The brokerage firm pointed out that the enterprise clients of Indian IT Services firms continue restricting their discretionary spending even though the US real GDP grew impressively in 2023. Moreover, announcements around large deals have been weak since September 2023.
"Demand commentary in the first half of the calendar year (1HCY24) from both Indian as well as global IT services firms post December quarter 2023 results has been cautious across the board. Although there have been rare comments around ‘green shoots’ in some areas, most players are talking about a demand pick-up only by 2H2024," Nirmal Banh underscored.
Elevated interest rates and the prospects of a shallow rate cut by the US Fed are another matter of concern for the sector.
"The consensus view on the number of rate cuts in 2024 has moved from six to seven (150-175bps) about three months back (when the Fed first proposed them) to three cuts now (in line with the Fed’s view)," Nirmal Bang said.

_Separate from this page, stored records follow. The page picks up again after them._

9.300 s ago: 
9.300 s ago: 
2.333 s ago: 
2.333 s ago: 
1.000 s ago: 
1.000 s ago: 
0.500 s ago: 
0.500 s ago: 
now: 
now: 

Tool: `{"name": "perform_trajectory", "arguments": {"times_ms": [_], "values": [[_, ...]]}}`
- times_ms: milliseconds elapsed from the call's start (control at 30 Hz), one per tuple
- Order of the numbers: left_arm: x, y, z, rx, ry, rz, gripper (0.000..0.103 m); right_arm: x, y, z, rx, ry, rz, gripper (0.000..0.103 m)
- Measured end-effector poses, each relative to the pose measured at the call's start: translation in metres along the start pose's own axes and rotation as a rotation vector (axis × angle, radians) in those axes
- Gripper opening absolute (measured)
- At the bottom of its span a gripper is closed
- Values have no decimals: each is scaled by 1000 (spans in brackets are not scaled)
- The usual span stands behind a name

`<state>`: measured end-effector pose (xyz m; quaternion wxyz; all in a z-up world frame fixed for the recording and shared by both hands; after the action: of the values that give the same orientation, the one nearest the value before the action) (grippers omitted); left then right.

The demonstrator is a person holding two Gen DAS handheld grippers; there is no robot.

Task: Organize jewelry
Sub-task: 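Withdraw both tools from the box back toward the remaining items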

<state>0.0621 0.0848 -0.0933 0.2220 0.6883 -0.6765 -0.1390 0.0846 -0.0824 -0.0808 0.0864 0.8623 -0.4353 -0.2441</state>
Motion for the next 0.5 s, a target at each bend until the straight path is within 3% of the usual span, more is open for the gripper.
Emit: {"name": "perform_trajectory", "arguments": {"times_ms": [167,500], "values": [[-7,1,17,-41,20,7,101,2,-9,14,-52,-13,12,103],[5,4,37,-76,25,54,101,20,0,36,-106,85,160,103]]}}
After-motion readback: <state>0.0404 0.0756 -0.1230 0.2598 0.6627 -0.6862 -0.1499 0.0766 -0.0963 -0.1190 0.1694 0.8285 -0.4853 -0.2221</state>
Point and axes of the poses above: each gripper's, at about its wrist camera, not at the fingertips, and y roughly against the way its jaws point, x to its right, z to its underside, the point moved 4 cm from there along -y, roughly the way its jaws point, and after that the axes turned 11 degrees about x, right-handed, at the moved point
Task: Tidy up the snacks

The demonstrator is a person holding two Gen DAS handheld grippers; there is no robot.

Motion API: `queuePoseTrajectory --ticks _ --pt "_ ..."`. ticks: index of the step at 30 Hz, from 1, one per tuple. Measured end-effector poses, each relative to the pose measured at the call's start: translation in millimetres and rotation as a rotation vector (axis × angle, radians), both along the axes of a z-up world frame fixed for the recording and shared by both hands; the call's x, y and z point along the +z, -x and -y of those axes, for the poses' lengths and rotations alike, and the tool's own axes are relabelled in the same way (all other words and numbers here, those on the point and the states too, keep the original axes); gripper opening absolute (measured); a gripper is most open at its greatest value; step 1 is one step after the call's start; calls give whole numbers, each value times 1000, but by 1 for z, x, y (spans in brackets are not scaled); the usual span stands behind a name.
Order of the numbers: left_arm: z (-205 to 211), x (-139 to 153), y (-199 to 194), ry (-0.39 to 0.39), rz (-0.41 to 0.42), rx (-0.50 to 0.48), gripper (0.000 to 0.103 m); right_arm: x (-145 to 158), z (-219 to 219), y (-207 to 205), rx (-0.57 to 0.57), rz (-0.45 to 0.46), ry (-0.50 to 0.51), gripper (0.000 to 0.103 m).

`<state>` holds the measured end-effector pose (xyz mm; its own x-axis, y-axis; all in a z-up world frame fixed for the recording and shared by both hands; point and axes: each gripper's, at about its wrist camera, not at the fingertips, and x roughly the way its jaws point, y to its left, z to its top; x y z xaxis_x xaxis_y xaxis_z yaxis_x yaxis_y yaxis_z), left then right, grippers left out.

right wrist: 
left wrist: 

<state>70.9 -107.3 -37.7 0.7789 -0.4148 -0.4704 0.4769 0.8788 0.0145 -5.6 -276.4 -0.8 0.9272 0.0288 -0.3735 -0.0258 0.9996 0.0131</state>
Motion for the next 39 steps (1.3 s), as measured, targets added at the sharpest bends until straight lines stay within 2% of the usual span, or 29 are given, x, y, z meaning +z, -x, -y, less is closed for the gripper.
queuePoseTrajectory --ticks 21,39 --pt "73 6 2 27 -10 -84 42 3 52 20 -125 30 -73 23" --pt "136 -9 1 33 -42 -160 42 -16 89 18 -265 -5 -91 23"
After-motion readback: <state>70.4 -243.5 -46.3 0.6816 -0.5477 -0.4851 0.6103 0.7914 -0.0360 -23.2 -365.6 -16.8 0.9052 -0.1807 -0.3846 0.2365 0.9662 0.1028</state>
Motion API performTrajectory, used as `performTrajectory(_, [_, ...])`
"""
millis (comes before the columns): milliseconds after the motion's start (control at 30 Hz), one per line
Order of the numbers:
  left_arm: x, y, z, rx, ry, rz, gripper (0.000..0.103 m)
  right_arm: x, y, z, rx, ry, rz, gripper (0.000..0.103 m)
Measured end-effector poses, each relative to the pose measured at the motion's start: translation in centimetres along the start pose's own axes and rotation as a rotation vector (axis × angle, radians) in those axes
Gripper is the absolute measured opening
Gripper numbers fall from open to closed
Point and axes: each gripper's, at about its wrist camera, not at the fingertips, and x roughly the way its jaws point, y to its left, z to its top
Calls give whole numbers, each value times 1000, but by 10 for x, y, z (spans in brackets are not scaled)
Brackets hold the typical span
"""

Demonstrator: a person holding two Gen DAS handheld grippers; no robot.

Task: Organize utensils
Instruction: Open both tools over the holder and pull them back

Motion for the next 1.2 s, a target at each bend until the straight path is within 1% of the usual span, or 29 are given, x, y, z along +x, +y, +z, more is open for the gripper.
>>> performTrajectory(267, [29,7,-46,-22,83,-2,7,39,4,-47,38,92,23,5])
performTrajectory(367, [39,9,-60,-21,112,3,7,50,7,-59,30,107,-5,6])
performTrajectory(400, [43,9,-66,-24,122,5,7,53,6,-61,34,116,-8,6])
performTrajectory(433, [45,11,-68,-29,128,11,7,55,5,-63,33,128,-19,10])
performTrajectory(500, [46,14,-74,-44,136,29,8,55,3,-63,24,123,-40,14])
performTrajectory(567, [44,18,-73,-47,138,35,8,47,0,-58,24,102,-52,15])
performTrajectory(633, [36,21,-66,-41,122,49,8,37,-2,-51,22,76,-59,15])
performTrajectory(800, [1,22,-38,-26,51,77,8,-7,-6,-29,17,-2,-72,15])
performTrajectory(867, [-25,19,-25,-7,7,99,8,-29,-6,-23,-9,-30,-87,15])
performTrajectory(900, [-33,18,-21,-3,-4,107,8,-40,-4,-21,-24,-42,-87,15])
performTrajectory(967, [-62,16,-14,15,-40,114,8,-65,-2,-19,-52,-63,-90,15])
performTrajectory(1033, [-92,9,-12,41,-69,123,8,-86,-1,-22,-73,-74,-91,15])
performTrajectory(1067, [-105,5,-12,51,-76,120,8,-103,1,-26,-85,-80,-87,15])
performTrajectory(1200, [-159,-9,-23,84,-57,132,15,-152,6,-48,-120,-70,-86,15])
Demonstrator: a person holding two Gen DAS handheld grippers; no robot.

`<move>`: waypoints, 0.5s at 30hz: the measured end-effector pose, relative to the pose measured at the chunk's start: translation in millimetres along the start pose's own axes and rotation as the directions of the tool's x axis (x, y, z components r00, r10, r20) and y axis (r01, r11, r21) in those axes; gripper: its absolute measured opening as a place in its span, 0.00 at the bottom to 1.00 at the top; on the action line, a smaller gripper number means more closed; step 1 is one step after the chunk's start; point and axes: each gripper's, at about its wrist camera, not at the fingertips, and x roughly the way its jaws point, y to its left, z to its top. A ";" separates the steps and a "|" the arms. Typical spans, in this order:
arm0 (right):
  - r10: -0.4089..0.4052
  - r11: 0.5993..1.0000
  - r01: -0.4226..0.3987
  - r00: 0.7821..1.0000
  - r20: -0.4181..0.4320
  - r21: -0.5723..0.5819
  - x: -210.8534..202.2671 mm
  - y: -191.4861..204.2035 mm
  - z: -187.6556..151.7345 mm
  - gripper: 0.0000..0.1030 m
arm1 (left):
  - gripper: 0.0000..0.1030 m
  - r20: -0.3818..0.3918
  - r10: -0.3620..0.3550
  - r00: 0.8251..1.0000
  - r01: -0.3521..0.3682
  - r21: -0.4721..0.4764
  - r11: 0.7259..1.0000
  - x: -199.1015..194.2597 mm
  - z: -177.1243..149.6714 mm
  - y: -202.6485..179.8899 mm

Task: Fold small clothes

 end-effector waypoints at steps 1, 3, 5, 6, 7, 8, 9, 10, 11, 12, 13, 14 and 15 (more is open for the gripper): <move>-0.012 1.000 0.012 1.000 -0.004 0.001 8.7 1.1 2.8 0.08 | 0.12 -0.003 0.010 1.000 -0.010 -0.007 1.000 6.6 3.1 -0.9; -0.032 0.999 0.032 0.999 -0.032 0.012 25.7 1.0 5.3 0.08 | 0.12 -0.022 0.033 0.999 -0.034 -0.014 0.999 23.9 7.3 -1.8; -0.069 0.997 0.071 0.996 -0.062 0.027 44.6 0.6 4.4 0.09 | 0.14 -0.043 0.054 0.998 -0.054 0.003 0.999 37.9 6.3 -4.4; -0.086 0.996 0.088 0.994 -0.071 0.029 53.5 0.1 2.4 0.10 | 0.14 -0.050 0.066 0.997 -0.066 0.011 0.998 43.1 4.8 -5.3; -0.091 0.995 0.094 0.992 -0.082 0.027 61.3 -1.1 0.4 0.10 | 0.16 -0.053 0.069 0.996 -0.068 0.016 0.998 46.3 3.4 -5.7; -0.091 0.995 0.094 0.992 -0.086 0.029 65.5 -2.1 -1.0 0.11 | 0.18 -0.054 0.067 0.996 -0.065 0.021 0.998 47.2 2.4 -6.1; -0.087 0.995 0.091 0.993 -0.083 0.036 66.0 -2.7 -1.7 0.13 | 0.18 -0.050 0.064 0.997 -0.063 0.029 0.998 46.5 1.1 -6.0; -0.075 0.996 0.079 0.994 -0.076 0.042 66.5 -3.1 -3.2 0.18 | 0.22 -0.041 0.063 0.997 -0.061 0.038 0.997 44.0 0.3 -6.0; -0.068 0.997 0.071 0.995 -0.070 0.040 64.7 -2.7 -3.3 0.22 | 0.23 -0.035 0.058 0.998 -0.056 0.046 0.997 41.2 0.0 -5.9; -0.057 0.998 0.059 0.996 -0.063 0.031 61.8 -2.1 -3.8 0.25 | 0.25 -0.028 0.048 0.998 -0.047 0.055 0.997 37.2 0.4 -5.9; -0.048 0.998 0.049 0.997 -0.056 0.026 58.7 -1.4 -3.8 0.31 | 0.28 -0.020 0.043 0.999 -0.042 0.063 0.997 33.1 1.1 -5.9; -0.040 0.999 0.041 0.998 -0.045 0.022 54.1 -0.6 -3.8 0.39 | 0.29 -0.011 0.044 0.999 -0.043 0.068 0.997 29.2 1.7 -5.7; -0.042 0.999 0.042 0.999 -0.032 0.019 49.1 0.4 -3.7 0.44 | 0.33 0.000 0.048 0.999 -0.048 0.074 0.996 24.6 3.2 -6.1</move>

"Recent hotter-than-expected inflation data has a few economists wondering if the next move of the Fed is going to be a raise. Even if one ignores this minority view, the question is whether a Fed funds rate cut from 5.25-5.5 per cent to 4.5-4.75 per cent (by 75bps) be good enough to entice enterprises to spend more. Up until 2022, enterprises and households have been used to significantly lower interest rates since the Global Financial Crisis (GFC," said the brokerage firm.
Nirmal Bang believes that the US presidential election in November 2024 will add to the uncertainty which could further deteriorate the prospects for the sector.
"Trump has put out his economic and foreign policy agenda which may pose uncertainty not only from first-order effects but also from second-order ones. While the race between Biden and Trump may be close, going by recent media polls, Trump seems to have a lead," Nirmal Bang said.
The brokerage firm believes businesses may be directly impacted by Trump’s tariff plan vis-à-vis not just China but also other countries.
Trump has a different view on immigration compared to Biden. Both these plans, even if implemented in a diluted form, could put upward pressure on inflation, Nirmal Bang said.
There are also likely other measures – like negotiating a quick end to the Ukraine war and a more hydrocarbon-based energy plan that could have a deflationary impact, especially through the energy markets, the brokerage firm added.
The brokerage firm has an 'underweight' stance on the firm as it believes a Fed pivot is unlikely in the next six months. Moreover, expensive valuations and high earnings estimates for FY25 leave little scope for healthy returns in IT stocks.
"Even if one were to ignore the next 12–18 months’ risks around recession and take a five-year view, we believe that starting valuations are expensive and can at best deliver mid to high single-digit total stock returns (including capital return to shareholders) for TCS and Infosys, as we believe that structural revenue/earnings growth is being overestimated by the street," said Nirmal Bang.
Nirmal Bang maintains TCS as its industry valuation benchmark and feels that the Indian tier-2 IT set would suffer more.